How to fix "OverflowError: Unsupported UTF-8 sequence length when encoding string"
How to fix "OverflowError: Unsupported UTF-8 sequence length when encoding string"
将 pandas 数据帧转换为 json
时出现以下错误
OverflowError: Unsupported UTF-8 sequence length when encoding string
这是
的代码
bytes_to_write = data.to_json(orient='records').encode()
fs = s3fs.S3FileSystem(key=aws_access_key_id, secret=aws_secret_access_key)
with fs.open(file, 'wb') as f:
f.write(bytes_to_write)
虽然试图转换为 json 的数据包含更多 utf-8
代码
如何解决?
如此 answer suggests, I converted the data-frame using the function .to_json()
and the default_handler
parameter, you can find the documentation here.
您必须注意 default_handler=str
参数,以免出现上述错误。您可以在上面的文档中阅读详细信息。
dataframe.to_json('foo.json', default_handler=str)
请不要忘记考虑函数可以以不同的方式输出 json
,orient='<option>'
参数指定,正如文档所说:
orient: str
Indication of expected JSON string format.
...
The format of the JSON string:
- ‘split’ : dict like {‘index’ -> [index], ‘columns’ -> [columns], ‘data’ -> [values]}
- ‘records’ : list like [{column -> value}, … , {column -> value}]
- ‘index’ : dict like {index -> {column -> value}}
- ‘columns’ : dict like {column -> {index -> value}}
- ‘values’ : just the values array
- ‘table’ : dict like {‘schema’: {schema}, ‘data’: {data}}
Describing the data, where data component is like orient='records'.
将 pandas 数据帧转换为 json
时出现以下错误OverflowError: Unsupported UTF-8 sequence length when encoding string
这是
的代码 bytes_to_write = data.to_json(orient='records').encode()

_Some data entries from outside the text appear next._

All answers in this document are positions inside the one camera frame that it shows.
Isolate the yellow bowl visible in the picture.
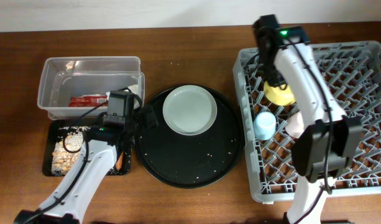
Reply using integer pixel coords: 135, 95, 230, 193
264, 82, 296, 106

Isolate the white tissue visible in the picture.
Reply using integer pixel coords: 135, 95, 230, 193
122, 84, 140, 109

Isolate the grey plate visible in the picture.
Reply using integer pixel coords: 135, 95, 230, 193
162, 85, 218, 136

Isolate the blue cup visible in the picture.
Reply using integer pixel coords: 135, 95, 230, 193
254, 111, 276, 141

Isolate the pink cup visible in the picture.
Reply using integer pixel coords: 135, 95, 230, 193
285, 111, 305, 139

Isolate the red snack wrapper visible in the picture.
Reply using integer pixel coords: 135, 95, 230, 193
68, 95, 107, 107

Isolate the orange carrot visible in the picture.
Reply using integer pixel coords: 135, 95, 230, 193
115, 152, 124, 170

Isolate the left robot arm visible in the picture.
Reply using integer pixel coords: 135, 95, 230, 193
14, 90, 158, 223

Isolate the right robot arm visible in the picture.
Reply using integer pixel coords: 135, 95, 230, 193
252, 14, 362, 223

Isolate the grey dishwasher rack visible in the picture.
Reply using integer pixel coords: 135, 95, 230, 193
232, 41, 381, 203

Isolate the round black serving tray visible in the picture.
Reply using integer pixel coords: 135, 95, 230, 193
135, 88, 244, 189

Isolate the clear plastic bin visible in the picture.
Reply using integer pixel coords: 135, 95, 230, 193
37, 56, 145, 120

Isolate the black rectangular tray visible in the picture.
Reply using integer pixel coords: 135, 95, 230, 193
42, 119, 132, 177

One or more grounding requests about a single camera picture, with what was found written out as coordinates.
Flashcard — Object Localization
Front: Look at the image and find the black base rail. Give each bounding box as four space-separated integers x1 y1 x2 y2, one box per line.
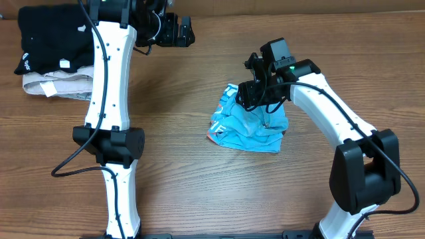
79 229 375 239

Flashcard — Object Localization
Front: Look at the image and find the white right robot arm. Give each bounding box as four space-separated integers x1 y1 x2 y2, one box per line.
236 38 401 238

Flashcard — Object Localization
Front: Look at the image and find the beige folded garment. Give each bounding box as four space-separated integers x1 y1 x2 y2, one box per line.
23 66 94 97

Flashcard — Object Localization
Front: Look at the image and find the black folded garment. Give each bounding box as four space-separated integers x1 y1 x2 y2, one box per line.
14 4 94 75

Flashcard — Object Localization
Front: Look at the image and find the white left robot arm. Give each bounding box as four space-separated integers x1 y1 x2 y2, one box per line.
72 0 195 238

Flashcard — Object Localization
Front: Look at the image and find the light blue t-shirt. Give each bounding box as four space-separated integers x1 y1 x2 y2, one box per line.
207 84 289 153

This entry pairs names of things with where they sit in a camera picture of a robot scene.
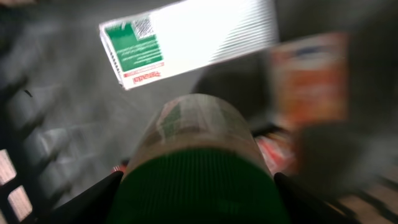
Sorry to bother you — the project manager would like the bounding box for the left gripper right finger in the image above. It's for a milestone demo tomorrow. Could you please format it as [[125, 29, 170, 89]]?
[[274, 172, 359, 224]]

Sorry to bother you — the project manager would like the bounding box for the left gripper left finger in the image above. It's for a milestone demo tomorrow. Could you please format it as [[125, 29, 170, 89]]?
[[21, 170, 124, 223]]

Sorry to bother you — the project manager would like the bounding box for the red orange snack bar wrapper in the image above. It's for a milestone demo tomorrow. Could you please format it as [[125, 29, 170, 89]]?
[[111, 128, 295, 175]]

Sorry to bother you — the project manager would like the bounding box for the green lid jar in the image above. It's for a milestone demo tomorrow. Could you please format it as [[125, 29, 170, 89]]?
[[106, 94, 290, 223]]

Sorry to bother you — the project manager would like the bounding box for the orange small carton box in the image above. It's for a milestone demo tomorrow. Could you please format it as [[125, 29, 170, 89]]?
[[271, 32, 348, 130]]

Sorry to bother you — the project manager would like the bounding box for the white green medicine box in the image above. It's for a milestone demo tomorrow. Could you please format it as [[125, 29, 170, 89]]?
[[98, 0, 277, 90]]

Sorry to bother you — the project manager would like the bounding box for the grey plastic mesh basket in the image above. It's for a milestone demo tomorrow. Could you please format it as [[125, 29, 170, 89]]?
[[1, 1, 397, 223]]

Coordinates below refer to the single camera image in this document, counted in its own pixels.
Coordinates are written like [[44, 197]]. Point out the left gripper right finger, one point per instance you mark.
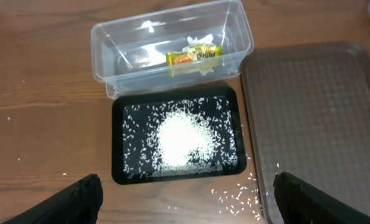
[[299, 203]]

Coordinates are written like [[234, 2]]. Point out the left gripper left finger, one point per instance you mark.
[[77, 203]]

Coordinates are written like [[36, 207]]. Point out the yellow snack wrapper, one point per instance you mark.
[[192, 54]]

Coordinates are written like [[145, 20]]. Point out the white tissue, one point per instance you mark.
[[194, 42]]

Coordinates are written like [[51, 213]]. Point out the brown serving tray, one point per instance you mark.
[[309, 115]]

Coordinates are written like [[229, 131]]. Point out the black tray bin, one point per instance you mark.
[[135, 120]]

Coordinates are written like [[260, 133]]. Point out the pile of white rice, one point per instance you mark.
[[185, 141]]

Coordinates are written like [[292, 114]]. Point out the clear plastic bin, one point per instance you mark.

fs = s3fs.S3FileSystem(key=aws_access_key_id, secret=aws_secret_access_key)
with fs.open(file, 'wb') as f:
f.write(bytes_to_write)
虽然试图转换为 json 的数据包含更多 utf-8
代码
如何解决?
如此 answer suggests, I converted the data-frame using the function .to_json()
and the default_handler
parameter, you can find the documentation here.
您必须注意 default_handler=str
参数,以免出现上述错误。您可以在上面的文档中阅读详细信息。
dataframe.to_json('foo.json', default_handler=str)
请不要忘记考虑函数可以以不同的方式输出 json
,orient='<option>'
参数指定,正如文档所说:
orient: str
Indication of expected JSON string format.
...
The format of the JSON string:
- ‘split’ : dict like {‘index’ -> [index], ‘columns’ -> [columns], ‘data’ -> [values]}
- ‘records’ : list like [{column -> value}, … , {column -> value}]
- ‘index’ : dict like {index -> {column -> value}}
- ‘columns’ : dict like {column -> {index -> value}}
- ‘values’ : just the values array
- ‘table’ : dict like {‘schema’: {schema}, ‘data’: {data}}
Describing the data, where data component is like orient='records'.